İki hafta evvel yazdığım yazıya şöyle başlamıştım: “…Türkiye ilginç bir ülke. Tam hız bir yöne doğru gidiyormuş gibi görünürken, direksiyonu bir anda kırarak sizi kontrpiyede bırakır.” Geçen hafta ve bu hafta olanlar da bu sözü doğrulayan örnekler oldu. Gelişmeler bir o yana bir bu yana dönüyor ama değişen bir şey yok.
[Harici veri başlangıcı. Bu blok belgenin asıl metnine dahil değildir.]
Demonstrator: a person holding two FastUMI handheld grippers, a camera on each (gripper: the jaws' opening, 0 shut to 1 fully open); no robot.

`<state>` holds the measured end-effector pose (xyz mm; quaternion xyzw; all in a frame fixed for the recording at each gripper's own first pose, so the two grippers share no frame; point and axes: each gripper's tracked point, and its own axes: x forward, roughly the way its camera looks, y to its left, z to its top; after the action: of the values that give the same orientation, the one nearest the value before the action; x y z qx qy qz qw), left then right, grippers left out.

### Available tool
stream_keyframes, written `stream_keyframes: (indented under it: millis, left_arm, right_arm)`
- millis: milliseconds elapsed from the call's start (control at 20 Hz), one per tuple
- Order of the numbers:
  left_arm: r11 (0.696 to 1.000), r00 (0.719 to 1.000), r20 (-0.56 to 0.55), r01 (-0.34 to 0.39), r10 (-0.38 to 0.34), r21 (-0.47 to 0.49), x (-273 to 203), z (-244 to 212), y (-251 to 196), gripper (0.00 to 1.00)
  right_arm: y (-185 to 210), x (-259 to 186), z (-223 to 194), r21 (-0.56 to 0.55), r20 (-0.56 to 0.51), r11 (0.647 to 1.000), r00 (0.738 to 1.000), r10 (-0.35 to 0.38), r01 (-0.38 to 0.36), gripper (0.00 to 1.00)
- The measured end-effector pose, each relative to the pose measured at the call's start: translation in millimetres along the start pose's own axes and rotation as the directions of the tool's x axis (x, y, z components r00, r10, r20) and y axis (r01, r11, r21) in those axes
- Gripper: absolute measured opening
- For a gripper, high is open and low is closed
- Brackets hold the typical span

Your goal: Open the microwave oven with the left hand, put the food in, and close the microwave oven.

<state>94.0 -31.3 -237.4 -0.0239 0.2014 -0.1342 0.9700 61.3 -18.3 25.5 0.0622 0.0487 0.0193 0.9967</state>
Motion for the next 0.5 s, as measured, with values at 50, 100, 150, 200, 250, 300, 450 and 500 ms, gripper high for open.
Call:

Normalleşme derken, Bahçeli Öcalan’ın Meclis’te konuşmasının yolunu yapıyor ve açıyor derken, önce CHP’li Esenyurt Belediye Başkanı Ahmet Özer “PKK/KCK terör örgütünün mensup ve faaliyetlerinin tespit edilmesine yönelik yürütülen soruşturmalar kapsamında” tutuklandı ve yerine kayyum atandı. Sonra, DEM’li Mardin, Batman ve Halfeti belediye başkanlarına el çektirilerek yerlerine kayyum atandı. Halkın oyuyla seçilen belediye başkanlarının yerine kayyum atanması Türkiye’de bilindik –ama kabul edilemez– bir uygulama hâline gelmiş olsa da, son bir ay içinde olanları rasyonel bir çerçevede anlamlandırmak kolay değil.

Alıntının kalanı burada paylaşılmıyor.